Using Sendmail also allowed us to implement a common client requirement. When Ruppman handles customer e-mail, clients want it to appear as if they are handling the e-mail themselves. For this reason, it is unsuitable for Widget Inc. to point its customers to email@example.com. They would rather use firstname.lastname@example.org. This is easy enough for incoming mail, but we have to mask outgoing mail from Ruppman representatives to Widget's customers. This was done by, among other things, adding the rule in Listing 1 to an mc configuration file for Sendmail, then compiling the mc file with m4 and installing it as /etc/sendmail.cf. (See the Mail HOWTO for information on customizing Sendmail rules.)
Clients also wanted such features as auto-replies to e-mail queries and selected audit copies of outgoing mail. Also, many clients' volume required more than one representative, using either subject-based routing or a shared mailbox. Microsoft Exchange could handle some of these functions, but we needed more flexibility and were concerned about standards compliance. The client mailboxes were all set up as IMAP mailboxes on a Linux server, which gives us the following advantages:
All incoming mail is delivered through a procmail recipe which allows us to send courtesy responses, keep detailed records and set up mail routing of any complexity.
Outgoing mail was sent as a blind copy (bcc) to a special account, audit, which runs a Python script to select a random subset of outgoing messages to forward to client contacts.
Since IMAP allows all messages to be stored on the server, it makes shared mailboxes easy to access and manage.
The e-mail representatives use Netscape Communicator as an IMAP client, but because of bugs in its IMAP client interface, we are evaluating alternatives.
Our new Internet architecture has the additional advantage that we have a way to allocate Internet access costs to departments according to usage. We implemented a Python script on the main Linux server to parse the firewall logs collected by syslogd and produce a report of bytes used per department.
Building an Intranet soon became our next initiative. We installed the Apache WWW server and the Samba Netbios server on the same Dell Linux server. Samba was used to export Linux directories as public shares from the largely Windows 95 user base, or as password-protected private shares for Internet Services, our department.

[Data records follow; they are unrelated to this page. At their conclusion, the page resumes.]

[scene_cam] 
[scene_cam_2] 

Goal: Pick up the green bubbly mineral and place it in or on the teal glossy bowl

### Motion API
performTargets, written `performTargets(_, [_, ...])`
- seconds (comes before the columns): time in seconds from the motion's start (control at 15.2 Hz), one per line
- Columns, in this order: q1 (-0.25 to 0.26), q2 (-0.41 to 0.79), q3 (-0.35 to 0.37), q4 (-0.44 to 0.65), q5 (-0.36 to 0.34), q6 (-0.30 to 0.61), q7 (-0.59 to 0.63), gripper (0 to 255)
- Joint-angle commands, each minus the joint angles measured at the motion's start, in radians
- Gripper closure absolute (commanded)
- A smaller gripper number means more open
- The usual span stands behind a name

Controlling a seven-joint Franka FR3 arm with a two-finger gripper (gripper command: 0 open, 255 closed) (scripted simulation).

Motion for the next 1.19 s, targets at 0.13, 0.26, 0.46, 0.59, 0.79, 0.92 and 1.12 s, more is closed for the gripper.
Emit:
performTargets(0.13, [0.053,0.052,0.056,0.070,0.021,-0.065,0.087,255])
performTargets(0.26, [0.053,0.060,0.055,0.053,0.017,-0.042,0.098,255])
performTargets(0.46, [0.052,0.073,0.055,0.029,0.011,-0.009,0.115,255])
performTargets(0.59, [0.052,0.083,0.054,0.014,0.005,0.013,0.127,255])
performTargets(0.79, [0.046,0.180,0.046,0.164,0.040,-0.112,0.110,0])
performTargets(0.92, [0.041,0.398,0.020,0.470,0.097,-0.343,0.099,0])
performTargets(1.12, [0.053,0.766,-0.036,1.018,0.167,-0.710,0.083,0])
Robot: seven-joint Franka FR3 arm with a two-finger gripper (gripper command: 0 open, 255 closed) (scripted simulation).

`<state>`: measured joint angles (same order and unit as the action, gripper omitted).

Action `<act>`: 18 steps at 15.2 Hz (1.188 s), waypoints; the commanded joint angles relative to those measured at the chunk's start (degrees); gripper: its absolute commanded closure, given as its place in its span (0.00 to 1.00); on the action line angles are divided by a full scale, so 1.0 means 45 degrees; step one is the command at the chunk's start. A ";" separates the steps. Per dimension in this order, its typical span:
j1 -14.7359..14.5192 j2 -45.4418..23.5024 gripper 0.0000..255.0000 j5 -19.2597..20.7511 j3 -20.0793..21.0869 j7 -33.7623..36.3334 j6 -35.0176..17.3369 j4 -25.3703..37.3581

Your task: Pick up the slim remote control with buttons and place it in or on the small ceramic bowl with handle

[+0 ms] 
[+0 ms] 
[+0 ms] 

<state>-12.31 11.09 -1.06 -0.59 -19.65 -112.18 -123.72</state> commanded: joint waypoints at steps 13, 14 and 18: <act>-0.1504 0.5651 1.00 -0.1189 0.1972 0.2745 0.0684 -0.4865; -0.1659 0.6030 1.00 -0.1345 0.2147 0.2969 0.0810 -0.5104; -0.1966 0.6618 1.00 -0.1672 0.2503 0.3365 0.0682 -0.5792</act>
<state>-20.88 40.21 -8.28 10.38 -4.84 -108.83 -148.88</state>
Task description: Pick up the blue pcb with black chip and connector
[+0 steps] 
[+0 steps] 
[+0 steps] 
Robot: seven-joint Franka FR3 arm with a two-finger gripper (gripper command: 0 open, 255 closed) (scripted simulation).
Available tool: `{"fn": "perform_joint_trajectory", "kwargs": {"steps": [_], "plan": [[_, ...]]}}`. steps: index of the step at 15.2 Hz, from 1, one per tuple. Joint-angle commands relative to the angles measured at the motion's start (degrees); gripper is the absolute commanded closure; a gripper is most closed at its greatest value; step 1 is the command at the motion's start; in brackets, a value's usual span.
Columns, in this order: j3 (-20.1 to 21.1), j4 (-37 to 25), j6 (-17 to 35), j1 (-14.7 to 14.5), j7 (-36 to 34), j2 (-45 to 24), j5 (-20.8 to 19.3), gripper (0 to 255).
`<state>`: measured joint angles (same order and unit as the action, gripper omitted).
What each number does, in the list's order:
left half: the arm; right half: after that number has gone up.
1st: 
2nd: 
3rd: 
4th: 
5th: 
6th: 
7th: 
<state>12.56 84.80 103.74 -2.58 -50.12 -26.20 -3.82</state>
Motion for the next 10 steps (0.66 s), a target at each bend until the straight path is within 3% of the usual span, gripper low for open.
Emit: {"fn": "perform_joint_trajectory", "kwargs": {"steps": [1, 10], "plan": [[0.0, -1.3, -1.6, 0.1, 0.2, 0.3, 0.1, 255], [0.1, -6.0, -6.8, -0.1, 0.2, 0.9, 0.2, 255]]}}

Other departments started attaching data to our Intranet at an amazing rate. Clearly, this simple but powerful technology had filled a big need for information-sharing tools. Both Apache and Samba functions are heavily used throughout the company and have held up quite well. In fact, although we have since off-loaded some functions to other servers, for several months one Pentium Pro-based server running Linux ran mail, DNS, central logging, IMAP, SMB and WWW for over 1000 users with little or no downtime.
We used native Linux tools such as the DBM database and Python utilities such as the calendar suite to add useful content to the Intranet as well. We publish a phone list, which is frequently updated, and a list of Ruppman clients. We keep a calendar of Internet Services activities and schedules on the Intranet and access to a database of people with proxy access to the Internet.
These systems quickly brought Ruppman to a point of basic Internet competence, but far more was required. Preparing for the future of customer service on the Internet involved quite a bit of application development, so a team was assembled in my group for this purpose.
The development team began using a combination of C, C++ and shell scripts, but we quickly settled on Python as our overall development language. Our lead software engineer and I had used C++ as the cornerstone of our previous careers, but we soon came to admire Python's expressive power, comprehensive library and clean syntax. We purchased a Compaq ProLiant 2500 (Pentium II, 300MHz, 64MB RAM) as a development server and failover backup. We anticipated running SCO UNIX on it, but being used to the broad toolset that comes with Linux distributions, we found SCO UNIX to be woefully inadequate in comparison. Efforts to compile or install our favorite tools proved so cumbersome that we quickly abandoned SCO for Caldera OpenLinux. Unfortunately, we then found that Compaq servers are not well-suited for Linux. Compaq adds many proprietary features for its ManageWise server management suite and has not ported the “agents” for these features to Linux, so much of the machine's design has to be bypassed in order to run Linux. Perhaps for this reason, this machine has proved rather slow running Linux, and we are in the process of replacing it with a Dell Poweredge 4200 (Dual Pentium II, 300MHz, 64MB RAM).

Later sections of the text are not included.